Murine dendritic cell antigen-presenting cell function is not altered by burn injury.

Severe injury disrupts normal immune regulation causing a transient hyperinflammatory reaction and suppressed adaptive immune function. This report addresses the potential contribution of dendritic cells (DC) to changes in adaptive immune function after injury by specifically measuring injury-induced changes in splenic DC numbers and subsets, cell-surface markers, TLR responses, and APC function. Using a mouse burn injury model, we found that injury did not markedly alter the relative percentage of lymphoid, myeloid, or plasmacytoid DC in the spleens of burn-injured mice. Moreover, we did not observe a significant reduction in cell-surface expression of several major costimulatory molecules, CD40, CD80, CD86, programmed death 1 ligand, ICOS ligand, and B7-H3, on DC. Instead, we observed increased cell-surface expression of CD86 at 1 day after injury with no significant changes in costimulatory molecule expression at 7 days after injury, suggesting that burn injury causes an early activation of DC. In addition, injury did not suppress DC reactivity to TLR2, TLR4, or TLR9 agonists.
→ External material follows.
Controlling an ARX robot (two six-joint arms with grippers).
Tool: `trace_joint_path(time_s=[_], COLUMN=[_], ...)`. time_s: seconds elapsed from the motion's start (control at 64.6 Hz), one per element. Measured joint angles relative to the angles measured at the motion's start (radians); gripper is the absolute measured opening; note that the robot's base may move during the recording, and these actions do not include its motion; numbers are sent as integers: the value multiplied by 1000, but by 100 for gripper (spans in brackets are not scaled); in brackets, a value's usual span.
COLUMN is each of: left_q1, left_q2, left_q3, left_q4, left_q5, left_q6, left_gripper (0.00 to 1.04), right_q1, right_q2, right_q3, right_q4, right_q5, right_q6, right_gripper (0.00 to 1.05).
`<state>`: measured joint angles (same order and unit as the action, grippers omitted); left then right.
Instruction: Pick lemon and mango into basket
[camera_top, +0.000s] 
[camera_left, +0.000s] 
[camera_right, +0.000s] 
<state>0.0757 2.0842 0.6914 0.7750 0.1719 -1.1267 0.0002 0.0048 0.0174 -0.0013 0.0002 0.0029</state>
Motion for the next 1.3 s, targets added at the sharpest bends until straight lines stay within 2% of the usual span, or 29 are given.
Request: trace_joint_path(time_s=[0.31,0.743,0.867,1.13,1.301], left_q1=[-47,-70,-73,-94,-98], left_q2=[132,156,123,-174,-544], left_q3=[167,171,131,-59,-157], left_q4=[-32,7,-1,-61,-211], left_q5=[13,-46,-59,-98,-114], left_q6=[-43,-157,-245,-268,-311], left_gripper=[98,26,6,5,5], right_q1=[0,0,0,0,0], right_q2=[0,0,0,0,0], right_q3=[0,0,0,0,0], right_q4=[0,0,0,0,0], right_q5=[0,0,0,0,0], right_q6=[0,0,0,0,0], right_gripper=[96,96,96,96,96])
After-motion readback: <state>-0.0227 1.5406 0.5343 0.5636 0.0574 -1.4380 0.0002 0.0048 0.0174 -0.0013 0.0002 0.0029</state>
Most important, DC prepared from injured mice were able to present peptide antigen to naive OTII TCR transgenic CD4+ T cells as efficiently and effectively as DC from sham-injured mice. We also found that CD4 T cells stimulated with antigen presented by DC from sham or burn mice showed similar levels of IL-2, IFN-gamma, IL-10, and IL-13 production. Taken together, these findings support the conclusion that DC do not acquire a suppressive phenotype following severe injury in mice.